Publié le par NEOAFRICAIN

Le hasard a voulu que j’arrive au Cameroun quelques jours avant l’annonce de l’enlèvement d’une famille française par les terroristes du groupe nigérian « Boko Haram ». Nouveau rappel que le terrorisme islamiste peut frapper tout le monde et partout. Peu de gens en occident faisaient cas des attaques barbares contre les Chrétiens du Nigéria par ces fous d’Allah. Aujourd’hui chaque français peut mesurer la dangerosité de ces groupes, et chacun peut comprendre que la cohabitation est impossible avec ces djihadistes.

Et pourtant, tout ceci a un air de déjà vu pour ceux comme moi qui le disent et l’écrivent depuis des années.  

L’Afrique est confrontée à une très dangereuse progression de l’islamisme. Et comme la plupart des pays africains sont mal gérés, mal administrés et sont des zones de non-droits ; ce sont des proies faciles pour ces barbares.

Alors, oui il se peut que la guerre au Mali, justement menée par la France, donne l’impression d’être la cause de ce dernier drame.
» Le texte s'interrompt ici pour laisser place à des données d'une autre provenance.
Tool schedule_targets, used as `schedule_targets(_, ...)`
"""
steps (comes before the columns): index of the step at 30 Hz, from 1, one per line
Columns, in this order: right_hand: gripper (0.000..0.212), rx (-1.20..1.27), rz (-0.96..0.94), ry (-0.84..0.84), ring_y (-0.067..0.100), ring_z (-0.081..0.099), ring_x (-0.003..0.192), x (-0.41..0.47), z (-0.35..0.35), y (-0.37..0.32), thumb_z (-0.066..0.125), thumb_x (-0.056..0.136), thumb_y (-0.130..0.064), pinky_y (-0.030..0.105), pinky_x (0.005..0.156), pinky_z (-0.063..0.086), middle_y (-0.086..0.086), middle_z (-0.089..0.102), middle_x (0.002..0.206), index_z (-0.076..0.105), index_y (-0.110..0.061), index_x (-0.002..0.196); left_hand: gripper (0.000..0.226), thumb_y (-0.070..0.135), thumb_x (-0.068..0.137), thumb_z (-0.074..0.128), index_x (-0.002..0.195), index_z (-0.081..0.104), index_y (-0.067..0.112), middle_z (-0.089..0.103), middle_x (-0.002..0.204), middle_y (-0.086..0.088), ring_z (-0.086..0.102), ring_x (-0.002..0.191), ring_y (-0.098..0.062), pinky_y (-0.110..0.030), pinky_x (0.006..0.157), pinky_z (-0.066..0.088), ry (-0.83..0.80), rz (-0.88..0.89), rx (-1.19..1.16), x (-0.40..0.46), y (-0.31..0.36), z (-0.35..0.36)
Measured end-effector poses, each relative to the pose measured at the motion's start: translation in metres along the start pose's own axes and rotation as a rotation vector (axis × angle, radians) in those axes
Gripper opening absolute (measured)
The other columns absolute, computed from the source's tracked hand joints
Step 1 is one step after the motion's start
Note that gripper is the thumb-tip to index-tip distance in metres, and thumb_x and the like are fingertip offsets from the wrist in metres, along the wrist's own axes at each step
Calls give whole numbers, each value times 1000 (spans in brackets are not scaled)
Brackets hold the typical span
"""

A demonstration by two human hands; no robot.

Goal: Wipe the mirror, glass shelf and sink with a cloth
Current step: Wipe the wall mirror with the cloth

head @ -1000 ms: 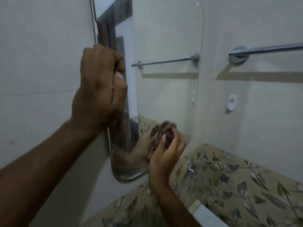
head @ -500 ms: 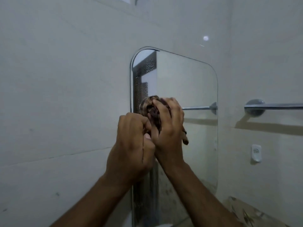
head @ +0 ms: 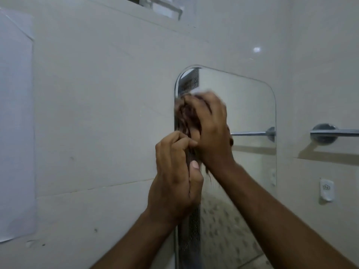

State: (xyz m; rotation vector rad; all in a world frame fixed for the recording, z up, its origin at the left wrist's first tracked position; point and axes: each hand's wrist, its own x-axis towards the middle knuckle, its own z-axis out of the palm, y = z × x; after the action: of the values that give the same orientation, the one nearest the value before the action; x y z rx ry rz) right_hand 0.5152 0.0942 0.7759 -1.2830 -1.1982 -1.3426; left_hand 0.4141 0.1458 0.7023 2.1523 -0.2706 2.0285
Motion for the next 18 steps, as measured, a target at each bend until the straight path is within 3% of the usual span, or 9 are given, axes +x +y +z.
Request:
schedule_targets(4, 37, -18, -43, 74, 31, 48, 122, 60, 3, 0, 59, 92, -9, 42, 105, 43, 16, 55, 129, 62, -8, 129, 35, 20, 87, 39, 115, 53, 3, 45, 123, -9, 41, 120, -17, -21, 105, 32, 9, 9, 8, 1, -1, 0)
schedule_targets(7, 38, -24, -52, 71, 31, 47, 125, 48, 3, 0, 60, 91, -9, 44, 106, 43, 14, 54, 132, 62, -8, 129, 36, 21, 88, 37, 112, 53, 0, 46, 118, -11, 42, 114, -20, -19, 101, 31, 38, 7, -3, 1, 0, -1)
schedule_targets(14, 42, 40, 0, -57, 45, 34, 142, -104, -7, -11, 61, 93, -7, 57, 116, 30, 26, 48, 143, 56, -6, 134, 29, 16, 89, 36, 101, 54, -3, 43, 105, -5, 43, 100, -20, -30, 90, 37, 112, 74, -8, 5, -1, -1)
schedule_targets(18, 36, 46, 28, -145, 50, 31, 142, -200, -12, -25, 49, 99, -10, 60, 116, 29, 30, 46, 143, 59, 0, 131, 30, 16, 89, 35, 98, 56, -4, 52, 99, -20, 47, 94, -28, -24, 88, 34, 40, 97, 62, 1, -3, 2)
Il n’en est rien ! Aucune mesure diplomatique, économique ou politique ne peut atténuer la motivation de ces gens qui sont d’abord des fanatiques prêts à tout pour imposer leur folle idéologie. Au contraire, à chaque fois que des Etats décideront de négocier avec ces groupes, ils ne feront que les renforcer et préparer le prochain attentat.

C’est pourquoi je me joins à mes amis Camerounais qui tous ici espèrent que la France fera tout pour libérer cette pauvre famille prise en otage, mais sans céder aux ravisseurs. Surtout sans payer et sans directement négocier eux. Déjà la région du Nord du pays où le drame s’est déroulé commence à être désertée par les expatriés. Si la France négocie avec les terroristes, c’est toute l’économie du Cameroun qui risque d’être déstabilisée. Et l’on ne peut qu’imaginer la suite…

La fermeté est peut-être impensable pour les familles des otages, mais elle est au fond la seule politique possible.